## Your goal
What is needed is every line of the material that contains "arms".
+-------+
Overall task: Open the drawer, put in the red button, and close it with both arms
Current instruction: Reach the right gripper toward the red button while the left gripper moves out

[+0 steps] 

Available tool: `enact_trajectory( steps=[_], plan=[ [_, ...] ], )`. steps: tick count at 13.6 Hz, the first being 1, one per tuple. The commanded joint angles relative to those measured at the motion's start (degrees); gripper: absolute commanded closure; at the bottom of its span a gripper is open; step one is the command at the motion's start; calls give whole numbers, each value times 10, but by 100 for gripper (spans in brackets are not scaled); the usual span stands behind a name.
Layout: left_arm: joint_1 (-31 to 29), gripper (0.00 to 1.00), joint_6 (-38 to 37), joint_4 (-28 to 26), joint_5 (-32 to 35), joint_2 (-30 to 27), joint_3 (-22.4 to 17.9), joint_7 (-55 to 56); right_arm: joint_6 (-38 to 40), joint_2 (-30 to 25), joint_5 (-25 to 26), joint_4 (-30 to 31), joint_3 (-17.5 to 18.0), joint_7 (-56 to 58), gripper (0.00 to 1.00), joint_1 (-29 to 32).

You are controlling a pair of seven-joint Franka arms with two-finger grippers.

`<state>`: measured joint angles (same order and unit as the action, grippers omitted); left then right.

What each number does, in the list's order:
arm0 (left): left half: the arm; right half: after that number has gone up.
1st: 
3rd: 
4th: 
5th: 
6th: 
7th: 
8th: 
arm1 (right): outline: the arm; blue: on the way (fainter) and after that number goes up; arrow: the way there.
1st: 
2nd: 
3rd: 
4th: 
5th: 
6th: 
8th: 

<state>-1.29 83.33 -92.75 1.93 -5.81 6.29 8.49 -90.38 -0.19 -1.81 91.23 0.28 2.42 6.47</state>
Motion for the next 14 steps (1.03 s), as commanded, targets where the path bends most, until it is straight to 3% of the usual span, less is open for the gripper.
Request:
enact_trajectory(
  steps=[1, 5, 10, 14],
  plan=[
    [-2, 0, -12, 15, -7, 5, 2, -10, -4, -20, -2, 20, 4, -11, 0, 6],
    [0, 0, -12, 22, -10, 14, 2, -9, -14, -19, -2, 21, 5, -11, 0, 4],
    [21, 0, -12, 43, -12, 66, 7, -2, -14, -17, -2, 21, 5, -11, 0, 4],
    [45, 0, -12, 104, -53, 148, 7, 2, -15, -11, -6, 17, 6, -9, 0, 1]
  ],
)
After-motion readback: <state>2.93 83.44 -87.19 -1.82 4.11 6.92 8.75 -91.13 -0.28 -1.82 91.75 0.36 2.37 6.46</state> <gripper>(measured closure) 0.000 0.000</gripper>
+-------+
## Solved problem
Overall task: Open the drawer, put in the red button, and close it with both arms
You are controlling a pair of seven-joint Franka arms with two-finger grippers.

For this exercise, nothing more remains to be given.